PCG most commonly arises from the lungs, although it can present in various other organs in the body [8, 15]. In the head and neck regions, it accounts for fewer than 5% of all extrapulmonary cases [10, 16]. The orbit is the most common location, followed by the meninges, paranasal sinuses, infratemporal fossa, and soft tissues [16, 17]. The temporal bone, skull base, and facial nerve are rarely involved [10].

It also involves the oral cavity, with the gingiva being the most commonly affected area with an equal rate of involvement of the maxillary and mandibular gingiva [18, 19]. Early lesions of nonneoplastic plasma cell infiltrate of the oral cavity were called atypical gingivostomatitis, idiopathic gingivostomatitis, and allergic gingivostomatitis [19]. They were considered secondary to chewing gum, dentifrices, or foreign oral substances [19].

While relatively benign, these tumors may simulate malignancy, become symptomatic secondary to size or location, and present a diagnostic challenge to clinicians, pathologists, and radiologists [5]. Reports of recurrences are few, hence the importance of thinking about the diagnosis and treating it properly [20, 21].

PCG does not have an age preference [22]. Even though they can present as multiple simultaneous lesions, they are most commonly solitary [22]. More often than not, these lesions are asymptomatic and detected incidentally during routine dental evaluations [10, 15]. The alveolar mucosa is not usually involved, and subsequent bone loss depends on the lesion’s etiology and chronicity. The patient can complain of bleeding and an inability to maintain oral hygiene [15, 23].

Microscopically, they are composed of a mixture of inflammatory cells, predominantly a polyclonal population of plasma cells, admixed with neutrophils and lymphocytes [18, 23]. The plasma cells show the classic eccentric nuclei, with clear, perinuclear Hoffs and numerous cytoplasmic Russell-Fuchs bodies [19]. The stroma tends to be fibrotic with areas of spindled, reactive fibroblastic proliferation [2, 5]. Russell bodies are large, eosinophilic, homogeneous immunoglobulin-containing inclusions in the plasma cell [8]. The presence of these bodies further supports the reactive nature of the plasma cell infiltrates [15].
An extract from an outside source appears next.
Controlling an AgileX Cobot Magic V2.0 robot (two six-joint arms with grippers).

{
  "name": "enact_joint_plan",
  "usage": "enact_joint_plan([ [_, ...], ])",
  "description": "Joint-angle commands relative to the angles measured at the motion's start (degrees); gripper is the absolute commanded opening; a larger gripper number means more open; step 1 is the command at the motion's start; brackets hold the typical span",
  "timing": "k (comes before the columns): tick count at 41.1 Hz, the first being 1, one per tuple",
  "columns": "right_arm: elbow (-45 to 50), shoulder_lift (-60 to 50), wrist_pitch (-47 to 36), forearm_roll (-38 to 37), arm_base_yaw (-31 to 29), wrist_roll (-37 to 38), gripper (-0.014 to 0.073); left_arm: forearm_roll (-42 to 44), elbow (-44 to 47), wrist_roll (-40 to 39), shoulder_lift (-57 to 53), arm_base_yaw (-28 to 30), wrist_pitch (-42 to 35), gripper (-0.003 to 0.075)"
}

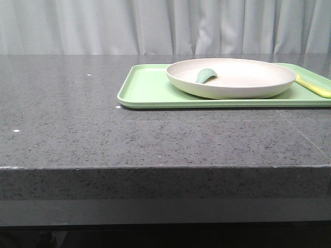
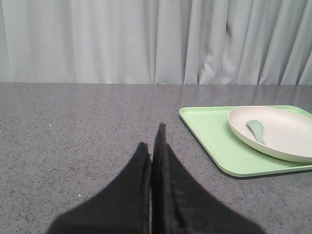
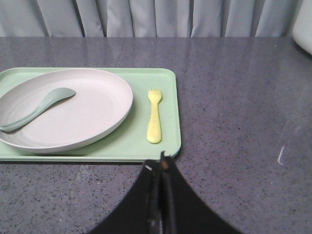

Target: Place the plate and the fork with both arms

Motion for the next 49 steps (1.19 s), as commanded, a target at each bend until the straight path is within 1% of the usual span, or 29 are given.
enact_joint_plan([
  [1, 0.19, -3.22, -5.17, -0.45, 0.08, -0.62, -0.0063, -0.27, -1.41, 0.1, 0.66, 0.08, -4.77, -0.0018],
  [7, 0.6, -5.7, -5.17, -0.45, 0.08, -0.62, -0.0063, -0.27, -1.41, 0.1, 0.66, 0.08, -4.77, -0.0018],
  [49, 0.6, -5.7, -5.17, -0.45, 0.08, -0.62, -0.0063, -0.27, -1.41, 0.1, 0.66, 0.08, -4.77, -0.0018],
])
Immunohistochemistry studies show that the plasma cells are positive for CD138 [24, 25]. The plasma cells are polyclonal illustrated by positive reactivity for both kappa and lambda light chains by immunohistochemistry or in situ hybridization [24, 25].
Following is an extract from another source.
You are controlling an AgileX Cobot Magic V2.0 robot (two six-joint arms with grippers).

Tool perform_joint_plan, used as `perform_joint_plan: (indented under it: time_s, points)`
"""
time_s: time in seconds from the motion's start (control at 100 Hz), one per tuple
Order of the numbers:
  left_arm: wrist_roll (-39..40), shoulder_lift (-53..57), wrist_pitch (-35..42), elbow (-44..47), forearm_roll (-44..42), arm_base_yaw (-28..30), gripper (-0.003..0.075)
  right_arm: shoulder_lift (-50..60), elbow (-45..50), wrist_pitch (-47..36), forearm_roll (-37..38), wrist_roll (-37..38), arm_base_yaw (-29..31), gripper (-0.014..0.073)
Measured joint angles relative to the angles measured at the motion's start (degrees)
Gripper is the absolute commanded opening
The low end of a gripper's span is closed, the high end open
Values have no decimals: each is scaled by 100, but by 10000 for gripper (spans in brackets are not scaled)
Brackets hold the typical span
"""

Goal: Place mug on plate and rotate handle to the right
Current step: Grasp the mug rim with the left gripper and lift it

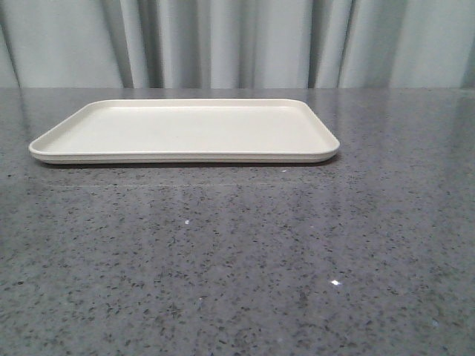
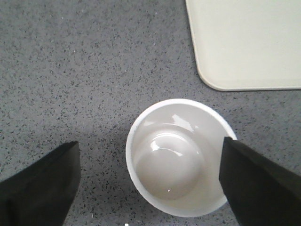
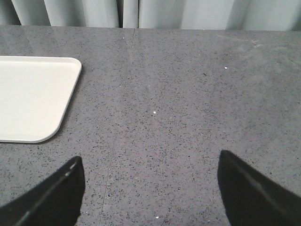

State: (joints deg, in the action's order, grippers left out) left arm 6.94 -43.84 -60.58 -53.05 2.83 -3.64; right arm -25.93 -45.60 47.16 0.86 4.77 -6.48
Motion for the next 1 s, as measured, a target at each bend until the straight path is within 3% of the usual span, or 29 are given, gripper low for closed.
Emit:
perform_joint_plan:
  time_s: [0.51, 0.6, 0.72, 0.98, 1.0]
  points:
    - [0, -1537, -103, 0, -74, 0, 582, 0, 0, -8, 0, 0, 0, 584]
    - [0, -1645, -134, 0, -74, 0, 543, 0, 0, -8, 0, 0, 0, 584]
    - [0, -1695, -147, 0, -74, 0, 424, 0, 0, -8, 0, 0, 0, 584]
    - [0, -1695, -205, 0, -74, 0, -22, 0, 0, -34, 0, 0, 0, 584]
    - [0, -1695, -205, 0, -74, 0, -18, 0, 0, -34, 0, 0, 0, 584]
Treatment of the lesion depends on the size and associated symptomatology. It includes scaling, excisional biopsy, or possible extraction of the adjacent tooth if involved [26]. A few cases have reported the use of steroid therapy and spontaneous regression [2729]. Due to these tumors’ unencapsulated nature, surgical excision with wide margins is necessary to prevent recurrence [10, 26, 30].

The differential diagnosis of plasma cell infiltrates in the oral cavity includes plasma cell mucositis, plasma cell gingivitis, multiple myeloma, solitary myeloma, and plasmacytomas [2, 31]. Multiple myeloma and solitary myeloma are frequently solitary bone tumors, whereas plasmacytoma and plasma cell granulomas primarily affect the soft tissues [18, 32]. Differentiating the type of soft tissue tumor is crucial, as plasma cell granuloma is a benign growth, whereas plasmacytoma can represent the early stages of multiple myeloma [32].
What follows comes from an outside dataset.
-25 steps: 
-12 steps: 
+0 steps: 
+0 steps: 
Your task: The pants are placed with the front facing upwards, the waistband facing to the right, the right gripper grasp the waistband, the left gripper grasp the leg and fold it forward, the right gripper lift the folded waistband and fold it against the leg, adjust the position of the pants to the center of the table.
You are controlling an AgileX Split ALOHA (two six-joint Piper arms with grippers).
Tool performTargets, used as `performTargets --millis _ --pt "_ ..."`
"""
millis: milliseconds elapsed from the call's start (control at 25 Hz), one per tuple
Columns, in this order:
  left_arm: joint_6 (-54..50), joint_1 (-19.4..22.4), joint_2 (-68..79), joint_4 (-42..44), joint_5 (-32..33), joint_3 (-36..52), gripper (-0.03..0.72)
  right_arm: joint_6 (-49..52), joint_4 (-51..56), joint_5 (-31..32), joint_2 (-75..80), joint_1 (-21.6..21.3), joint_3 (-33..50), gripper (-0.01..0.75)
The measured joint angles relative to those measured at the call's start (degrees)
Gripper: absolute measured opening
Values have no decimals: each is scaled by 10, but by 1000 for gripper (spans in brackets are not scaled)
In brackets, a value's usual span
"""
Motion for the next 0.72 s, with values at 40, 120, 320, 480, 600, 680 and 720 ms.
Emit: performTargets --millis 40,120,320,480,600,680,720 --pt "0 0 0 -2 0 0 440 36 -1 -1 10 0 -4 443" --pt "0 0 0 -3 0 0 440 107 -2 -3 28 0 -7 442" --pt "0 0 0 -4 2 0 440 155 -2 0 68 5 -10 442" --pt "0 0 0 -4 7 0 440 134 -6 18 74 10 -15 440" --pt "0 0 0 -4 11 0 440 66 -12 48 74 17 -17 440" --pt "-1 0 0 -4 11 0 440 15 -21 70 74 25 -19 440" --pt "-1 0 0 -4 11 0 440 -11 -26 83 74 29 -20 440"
Morphology and basic immunostains are enough to differentiate plasma cell mucositis, gingivitis, and plasmacytomas. Plasma cell granuloma will show a plasma cell-rich inflammatory infiltrate composed of polyclonal plasma cells [33].

Other rare entities that can affect the oral cavity are oral fibroma, peripheral giant cell reparative granulomas, and pyogenic granulomas. All these lesions show a fibrous or vascular rich stroma instead of a plasma cell predominant infiltrate [3].

Conflicts of Interest

The authors declare that they have no conflicts of interest.